=== Records to use ===
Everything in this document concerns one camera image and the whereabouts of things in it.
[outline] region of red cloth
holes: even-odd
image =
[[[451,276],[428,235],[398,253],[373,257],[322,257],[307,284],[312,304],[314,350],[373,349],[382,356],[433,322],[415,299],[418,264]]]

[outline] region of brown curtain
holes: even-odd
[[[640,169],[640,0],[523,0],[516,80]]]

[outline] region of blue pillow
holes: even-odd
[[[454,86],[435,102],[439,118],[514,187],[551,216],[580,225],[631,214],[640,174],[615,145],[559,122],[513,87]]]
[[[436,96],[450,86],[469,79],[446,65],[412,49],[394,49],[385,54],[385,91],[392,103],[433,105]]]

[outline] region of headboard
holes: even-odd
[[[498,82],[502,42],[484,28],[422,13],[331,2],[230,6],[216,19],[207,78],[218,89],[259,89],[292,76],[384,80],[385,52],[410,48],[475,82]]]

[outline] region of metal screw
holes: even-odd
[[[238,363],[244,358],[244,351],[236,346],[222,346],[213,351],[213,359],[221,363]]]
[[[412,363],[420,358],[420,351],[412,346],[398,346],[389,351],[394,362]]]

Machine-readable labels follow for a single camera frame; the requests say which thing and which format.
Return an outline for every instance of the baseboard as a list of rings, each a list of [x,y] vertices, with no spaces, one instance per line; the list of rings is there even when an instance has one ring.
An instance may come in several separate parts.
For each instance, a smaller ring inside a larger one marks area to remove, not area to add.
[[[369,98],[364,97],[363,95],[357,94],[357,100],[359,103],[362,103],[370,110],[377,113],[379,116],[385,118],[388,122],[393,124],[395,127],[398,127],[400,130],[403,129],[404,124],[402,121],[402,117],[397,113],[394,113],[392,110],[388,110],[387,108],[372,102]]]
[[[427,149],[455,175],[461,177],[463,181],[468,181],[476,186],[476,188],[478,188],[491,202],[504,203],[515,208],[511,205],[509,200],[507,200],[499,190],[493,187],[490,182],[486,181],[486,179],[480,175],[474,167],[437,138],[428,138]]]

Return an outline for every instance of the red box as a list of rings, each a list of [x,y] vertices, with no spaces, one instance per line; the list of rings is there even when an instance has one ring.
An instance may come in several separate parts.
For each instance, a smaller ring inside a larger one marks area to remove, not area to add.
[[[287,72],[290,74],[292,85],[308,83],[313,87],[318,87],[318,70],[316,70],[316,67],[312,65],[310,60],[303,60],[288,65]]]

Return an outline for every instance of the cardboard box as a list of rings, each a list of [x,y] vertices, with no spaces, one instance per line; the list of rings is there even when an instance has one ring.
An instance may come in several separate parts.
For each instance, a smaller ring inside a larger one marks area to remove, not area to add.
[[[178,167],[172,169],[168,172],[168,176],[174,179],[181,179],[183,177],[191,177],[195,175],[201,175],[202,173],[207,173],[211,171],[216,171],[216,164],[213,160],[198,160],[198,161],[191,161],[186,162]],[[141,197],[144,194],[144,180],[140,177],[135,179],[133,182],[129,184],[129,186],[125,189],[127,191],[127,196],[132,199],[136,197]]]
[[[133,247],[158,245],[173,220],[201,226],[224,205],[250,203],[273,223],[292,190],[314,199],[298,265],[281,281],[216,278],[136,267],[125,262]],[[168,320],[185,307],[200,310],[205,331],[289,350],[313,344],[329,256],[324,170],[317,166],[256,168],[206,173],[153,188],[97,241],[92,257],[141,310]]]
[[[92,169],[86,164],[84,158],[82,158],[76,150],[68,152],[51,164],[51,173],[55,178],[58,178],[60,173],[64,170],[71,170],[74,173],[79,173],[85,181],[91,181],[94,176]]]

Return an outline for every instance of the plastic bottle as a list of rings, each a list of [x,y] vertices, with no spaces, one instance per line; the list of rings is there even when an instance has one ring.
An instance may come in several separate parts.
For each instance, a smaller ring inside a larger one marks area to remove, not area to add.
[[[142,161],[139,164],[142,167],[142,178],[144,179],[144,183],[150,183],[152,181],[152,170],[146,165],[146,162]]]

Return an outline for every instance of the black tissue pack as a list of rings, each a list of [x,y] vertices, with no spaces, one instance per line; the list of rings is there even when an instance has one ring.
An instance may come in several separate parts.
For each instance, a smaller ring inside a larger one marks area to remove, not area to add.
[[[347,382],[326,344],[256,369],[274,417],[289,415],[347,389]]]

=== What to work on ===
Read through the records above and copy the lines that contain "region".

=== Answer space ===
[outline] region of red cloth
[outline] region of brown curtain
[outline] region of blue pillow
[outline] region of headboard
[outline] region of metal screw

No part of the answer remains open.